Shareholder Proposals 
If a shareholder wishes to have a proposal considered for inclusion in next year’s proxy statement, he or she must submit 
the proposal in writing so that we receive it by November 19, 2021. Proposals should be addressed to the General Counsel 
and Secretary and mailed to Lilly Corporate Center, Indianapolis, IN 46285. For convenience, emailed copies may also be 
sent to shareholderproposals@lilly.com. In addition, the company’s bylaws provide that any shareholder wishing to 
propose any other business at the 2022 annual meeting of shareholders must give the company written notice by 
November 19, 2021, and no earlier than September 20, 2021. That notice must provide certain other information as 
described in the bylaws. A copy of the bylaws is available online at lilly.com/leadership/governance. 
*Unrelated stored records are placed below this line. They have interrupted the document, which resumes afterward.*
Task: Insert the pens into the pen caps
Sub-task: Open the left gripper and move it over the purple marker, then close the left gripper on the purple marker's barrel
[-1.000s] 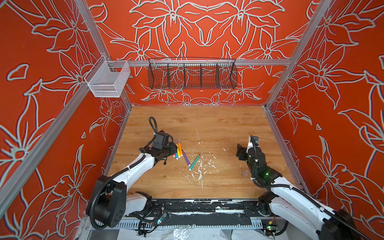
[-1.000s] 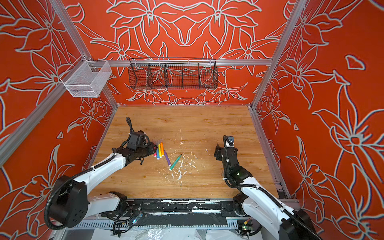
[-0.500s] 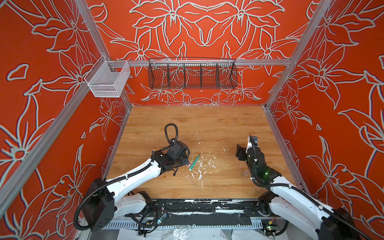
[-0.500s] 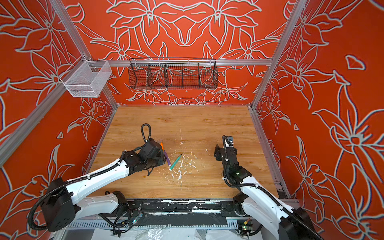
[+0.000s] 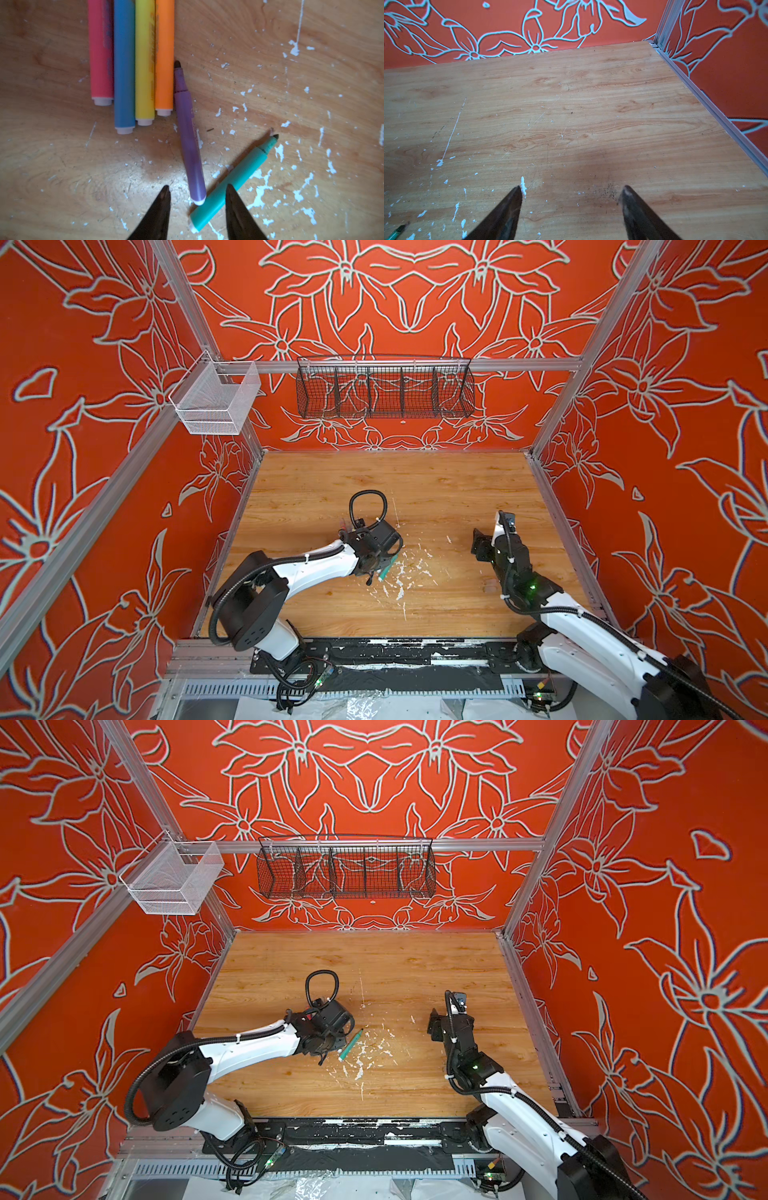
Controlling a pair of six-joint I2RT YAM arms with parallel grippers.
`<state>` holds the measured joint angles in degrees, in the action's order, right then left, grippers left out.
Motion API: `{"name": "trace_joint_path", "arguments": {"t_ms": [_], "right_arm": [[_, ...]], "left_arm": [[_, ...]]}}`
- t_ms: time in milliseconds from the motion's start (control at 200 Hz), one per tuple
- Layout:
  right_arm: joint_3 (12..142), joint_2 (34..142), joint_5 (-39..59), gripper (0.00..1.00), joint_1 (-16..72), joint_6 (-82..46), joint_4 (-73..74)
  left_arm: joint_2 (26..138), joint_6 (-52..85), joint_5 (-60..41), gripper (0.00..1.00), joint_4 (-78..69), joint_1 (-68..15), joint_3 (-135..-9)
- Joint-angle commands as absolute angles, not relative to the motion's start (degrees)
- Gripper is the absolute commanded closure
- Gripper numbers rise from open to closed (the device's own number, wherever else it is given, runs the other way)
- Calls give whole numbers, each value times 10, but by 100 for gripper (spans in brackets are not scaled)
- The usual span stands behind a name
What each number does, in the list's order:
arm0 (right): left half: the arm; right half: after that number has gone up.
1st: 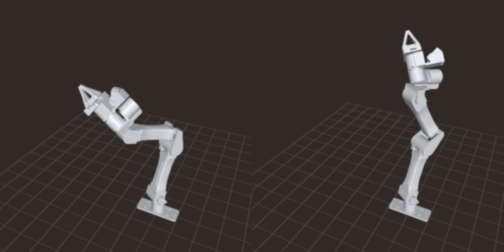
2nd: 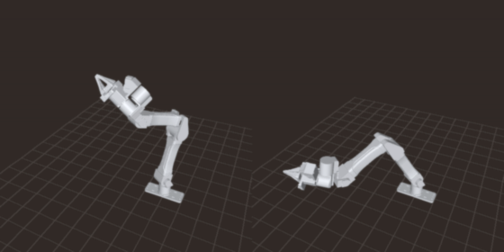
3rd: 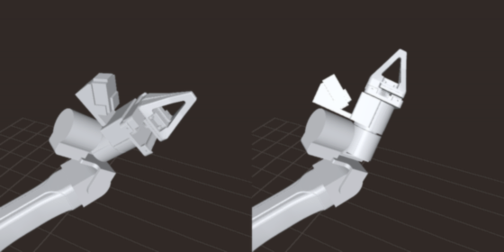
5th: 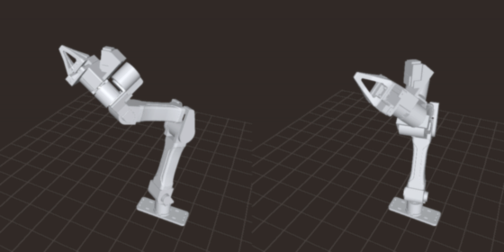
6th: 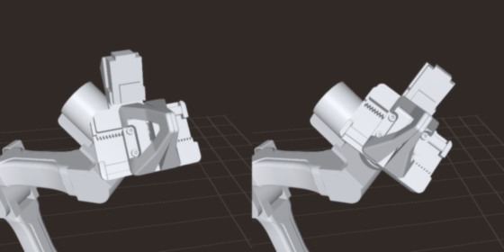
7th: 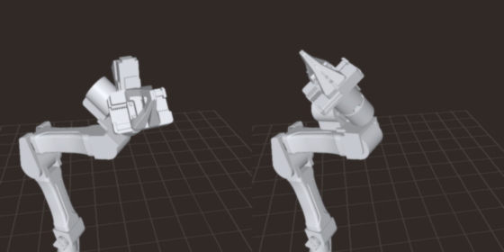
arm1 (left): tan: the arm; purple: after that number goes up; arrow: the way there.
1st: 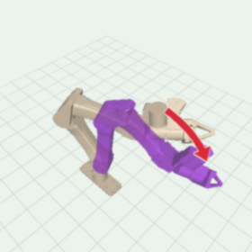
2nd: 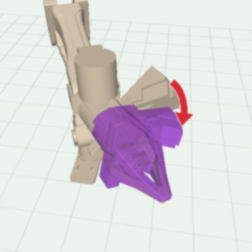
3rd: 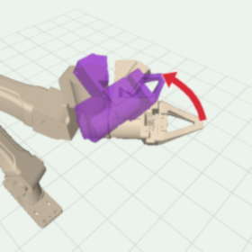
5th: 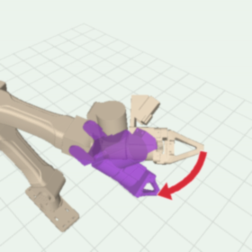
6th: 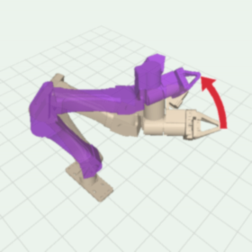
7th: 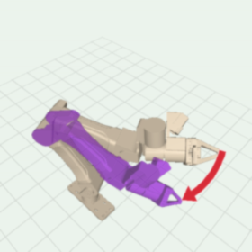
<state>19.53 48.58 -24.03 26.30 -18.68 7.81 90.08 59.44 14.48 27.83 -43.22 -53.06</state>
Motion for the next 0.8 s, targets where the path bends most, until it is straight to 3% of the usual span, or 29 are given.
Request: {"name": "trace_joint_path", "arguments": {"t_ms": [0,220,676,791], "right_arm": [[192,486,-232,23,261,-186,87],[192,486,-229,23,261,-185,88],[192,486,-227,23,261,-184,89],[191,485,-227,23,261,-184,89]], "left_arm": [[938,616,175,59,308,-435,-556],[1012,626,199,59,319,-434,-586],[1070,630,199,94,319,-434,-602],[1066,609,184,98,305,-434,-606]]}}
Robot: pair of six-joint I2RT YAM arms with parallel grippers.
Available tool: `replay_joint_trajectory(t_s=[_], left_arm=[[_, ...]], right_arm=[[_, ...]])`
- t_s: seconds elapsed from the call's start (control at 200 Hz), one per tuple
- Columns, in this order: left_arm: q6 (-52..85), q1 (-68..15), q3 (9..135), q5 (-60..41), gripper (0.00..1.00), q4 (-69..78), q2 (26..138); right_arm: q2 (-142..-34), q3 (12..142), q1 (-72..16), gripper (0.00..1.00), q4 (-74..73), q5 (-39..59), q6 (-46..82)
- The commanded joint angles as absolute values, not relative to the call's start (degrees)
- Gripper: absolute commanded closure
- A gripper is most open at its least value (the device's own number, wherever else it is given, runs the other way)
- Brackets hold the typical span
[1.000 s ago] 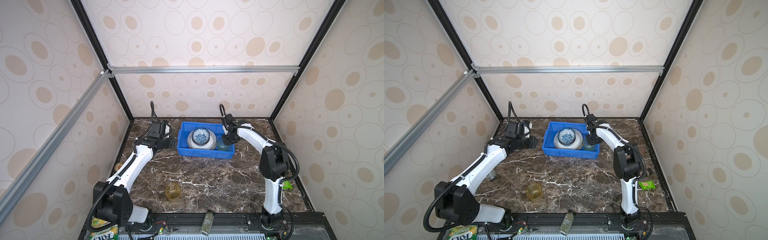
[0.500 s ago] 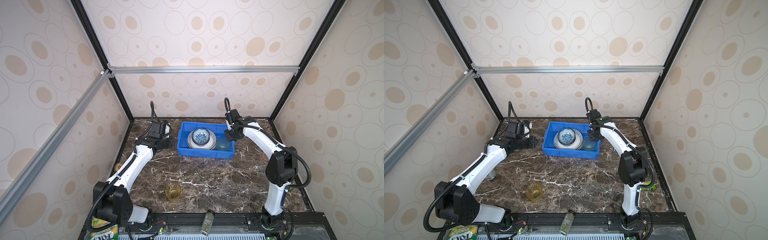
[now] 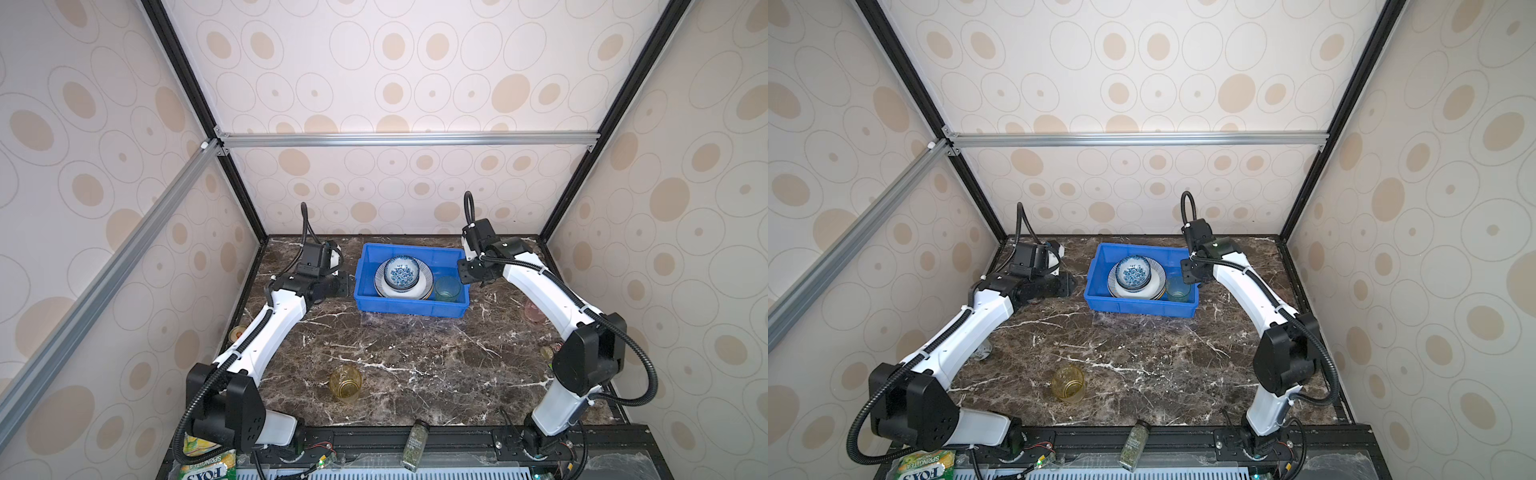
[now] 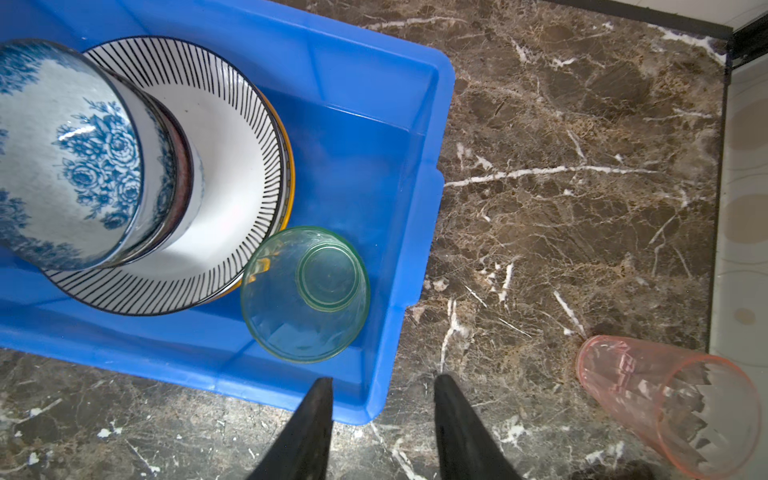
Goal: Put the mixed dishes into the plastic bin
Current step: 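Open the right gripper, release the green glass and raise it out of the bin, then move the right gripper toward the pink glass on the table and lower it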
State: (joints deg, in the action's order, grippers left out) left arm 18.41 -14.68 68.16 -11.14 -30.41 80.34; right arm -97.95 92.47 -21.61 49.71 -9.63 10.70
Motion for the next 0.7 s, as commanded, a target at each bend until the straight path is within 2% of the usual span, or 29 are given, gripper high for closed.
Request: replay_joint_trajectory(t_s=[0.0, 0.24, 0.505, 0.695], left_arm=[[18.2, -15.2, 68.2, -11.7, 0.64, -29.8, 78.7], [18.4, -15.8, 67.4, -14.0, 0.64, -27.7, 78.4], [18.5, -17.2, 68.6, -14.3, 0.64, -26.1, 80.5], [18.0, -18.2, 69.4, -14.8, 0.63, -25.6, 81.5]], right_arm=[[-94.0, 89.3, -21.4, 0.56, 48.7, -9.3, 12.5], [-86.7, 81.2, -21.5, 0.56, 46.5, -9.9, 13.7], [-79.9, 74.8, -21.2, 0.56, 45.2, -15.2, 14.5], [-76.0, 70.0, -17.9, 0.56, 41.6, -10.9, 16.6]])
Shareholder Recommendations and Nominations for Director Candidates
A shareholder who wishes to recommend a director candidate for evaluation should forward the candidate's name and 
information about the candidate's qualifications to:

Chair of the Directors and Corporate Governance Committee
c/o General Counsel and Secretary
Lilly Corporate Center
Indianapolis, IN 46285

The candidate must meet the selection criteria described above under "Governance—Director Qualifications and 
Nomination Process—Director Qualifications" and must be willing and expressly interested in serving on the board.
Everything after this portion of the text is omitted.